He looked at her curiously then for her remark implied that Sir George’s weaknesses were general knowledge in the Valley. ‘How much do you really know of him, Claire?’

‘Oh, that he couldn’t be trusted a yard with a girl over fourteen and his son Ralph wasn’t much better! Everybody round here accepted that—after all, they had to, for people with that kind of money can behave pretty much as they like, can’t they?’

It struck him then, and for the first time, that there must be a great difference between country-bred girls like Claire Derwent and their social counterparts in the suburbs, for she, it appeared, could discuss this kind of thing with a man without embarrassment or coyness. More than that; Lovell’s eccentricities seemed hardly to interest her.

‘You mean you know about his … well … his photography, a rather unusual kind of photography?’

She looked at him frankly. ‘Why, of course! Everybody did. But who told you about it? Was it John Rudd?’

He told her how he had found the album by chance, admitting shamefacedly that he had been looking through it on the day of the sale, when she had come into the library with her invitation to lunch and at this she gave a little yelp of laughter.

‘Oh dear! How awful for you! What did you do with his famous collection?’

‘I burned it,’ he growled, ‘what the devil else could I do with it?’ but she still determined to treat the thing as a great joke.

‘I imagine most young men would have kept it for their own amusement, and do stop looking so shocked, Paul! Do you think a girl can grow up in a place like this without knowing about things like that?’

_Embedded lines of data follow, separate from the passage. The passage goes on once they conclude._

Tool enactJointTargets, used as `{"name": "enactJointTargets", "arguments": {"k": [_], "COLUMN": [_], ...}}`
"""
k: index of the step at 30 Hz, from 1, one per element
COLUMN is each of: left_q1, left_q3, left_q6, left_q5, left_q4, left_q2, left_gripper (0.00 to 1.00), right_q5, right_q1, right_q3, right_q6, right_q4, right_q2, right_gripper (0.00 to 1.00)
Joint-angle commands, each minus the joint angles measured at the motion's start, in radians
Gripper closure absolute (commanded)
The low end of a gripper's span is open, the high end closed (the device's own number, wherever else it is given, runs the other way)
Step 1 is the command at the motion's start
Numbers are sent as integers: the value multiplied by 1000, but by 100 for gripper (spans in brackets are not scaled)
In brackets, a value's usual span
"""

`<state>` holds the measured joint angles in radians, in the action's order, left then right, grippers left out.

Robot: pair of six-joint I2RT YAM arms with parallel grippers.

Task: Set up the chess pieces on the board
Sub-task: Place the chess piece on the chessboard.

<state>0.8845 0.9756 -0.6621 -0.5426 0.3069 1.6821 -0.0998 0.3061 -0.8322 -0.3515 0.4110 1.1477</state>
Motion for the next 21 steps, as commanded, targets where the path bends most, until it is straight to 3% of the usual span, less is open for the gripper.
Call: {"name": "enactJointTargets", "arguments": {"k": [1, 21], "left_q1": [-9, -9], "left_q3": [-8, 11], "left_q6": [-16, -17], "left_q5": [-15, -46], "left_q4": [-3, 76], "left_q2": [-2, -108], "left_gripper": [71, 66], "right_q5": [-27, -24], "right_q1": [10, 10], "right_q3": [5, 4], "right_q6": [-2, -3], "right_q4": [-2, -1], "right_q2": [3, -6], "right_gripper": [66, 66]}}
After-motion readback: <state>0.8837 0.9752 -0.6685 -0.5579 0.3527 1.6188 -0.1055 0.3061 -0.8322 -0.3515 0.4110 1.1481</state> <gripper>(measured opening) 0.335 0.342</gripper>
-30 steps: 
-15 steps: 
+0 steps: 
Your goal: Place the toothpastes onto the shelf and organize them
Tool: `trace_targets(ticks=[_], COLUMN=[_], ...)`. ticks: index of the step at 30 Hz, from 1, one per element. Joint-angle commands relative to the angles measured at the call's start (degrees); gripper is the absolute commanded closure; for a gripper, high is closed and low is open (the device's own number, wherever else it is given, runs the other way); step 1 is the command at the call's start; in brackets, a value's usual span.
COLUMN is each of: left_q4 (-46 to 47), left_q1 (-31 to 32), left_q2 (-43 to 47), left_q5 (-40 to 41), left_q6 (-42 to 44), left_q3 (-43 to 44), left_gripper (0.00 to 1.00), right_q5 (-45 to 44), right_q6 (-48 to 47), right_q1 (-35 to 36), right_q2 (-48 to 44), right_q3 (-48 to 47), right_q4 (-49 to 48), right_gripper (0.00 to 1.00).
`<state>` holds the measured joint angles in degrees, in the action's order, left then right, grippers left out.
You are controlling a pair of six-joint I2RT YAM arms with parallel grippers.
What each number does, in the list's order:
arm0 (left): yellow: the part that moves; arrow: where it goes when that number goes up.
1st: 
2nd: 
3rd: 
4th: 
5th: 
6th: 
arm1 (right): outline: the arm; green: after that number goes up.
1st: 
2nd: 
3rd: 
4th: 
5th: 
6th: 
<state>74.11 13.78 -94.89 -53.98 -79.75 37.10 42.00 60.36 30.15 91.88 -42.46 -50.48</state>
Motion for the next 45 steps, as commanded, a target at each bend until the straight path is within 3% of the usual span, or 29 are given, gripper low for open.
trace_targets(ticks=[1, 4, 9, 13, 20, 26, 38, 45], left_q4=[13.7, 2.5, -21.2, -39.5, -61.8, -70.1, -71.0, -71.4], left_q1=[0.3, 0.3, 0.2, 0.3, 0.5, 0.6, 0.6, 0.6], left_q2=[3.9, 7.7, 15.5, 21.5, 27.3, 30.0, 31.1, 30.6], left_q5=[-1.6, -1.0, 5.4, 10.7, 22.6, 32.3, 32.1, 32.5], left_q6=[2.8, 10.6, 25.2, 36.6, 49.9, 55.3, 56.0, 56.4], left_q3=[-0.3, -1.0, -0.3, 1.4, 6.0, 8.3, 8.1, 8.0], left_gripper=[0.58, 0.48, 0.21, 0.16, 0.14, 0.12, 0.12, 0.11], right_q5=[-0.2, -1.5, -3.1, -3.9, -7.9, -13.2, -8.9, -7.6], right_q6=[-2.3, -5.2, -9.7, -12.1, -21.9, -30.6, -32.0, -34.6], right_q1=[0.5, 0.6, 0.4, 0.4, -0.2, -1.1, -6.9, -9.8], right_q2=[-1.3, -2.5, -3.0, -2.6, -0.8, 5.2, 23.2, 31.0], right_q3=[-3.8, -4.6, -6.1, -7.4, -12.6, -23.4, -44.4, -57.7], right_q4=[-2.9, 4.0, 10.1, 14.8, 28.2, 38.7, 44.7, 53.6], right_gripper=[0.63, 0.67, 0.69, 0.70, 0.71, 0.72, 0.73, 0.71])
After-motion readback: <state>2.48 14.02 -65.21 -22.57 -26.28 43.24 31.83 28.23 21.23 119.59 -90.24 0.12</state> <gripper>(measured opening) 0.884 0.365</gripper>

‘Did he ever ask you to pose for him?’

‘No, he didn’t but he certainly would have if I’d given him half a chance! He did start pawing me in our barn one day and I dodged into the open and fled. But I didn’t see anything very unusual in it at the time. Rose was a bit shocked, and thought I ought to tell father; I didn’t though, because I thought it was—well—just silly. What I mean is, the Valley girls who did go into that messy little room of his and let him take pictures of them with their clothes off weren’t enticed there. They did it with their eyes wide open and for what they could get out of it! I daresay the elder Potter girls’ pictures were in that album, weren’t they?’

Then, half-consciously, he noticed something else about her, that she was no longer smiling her slightly superior smile but was looking at him boldly as though assessing his mental confusion and perhaps weighing her advantage and his vulnerability; her eyes, watchful as a cat’s, never wavered, so that he felt more than ever confused and began to bluster.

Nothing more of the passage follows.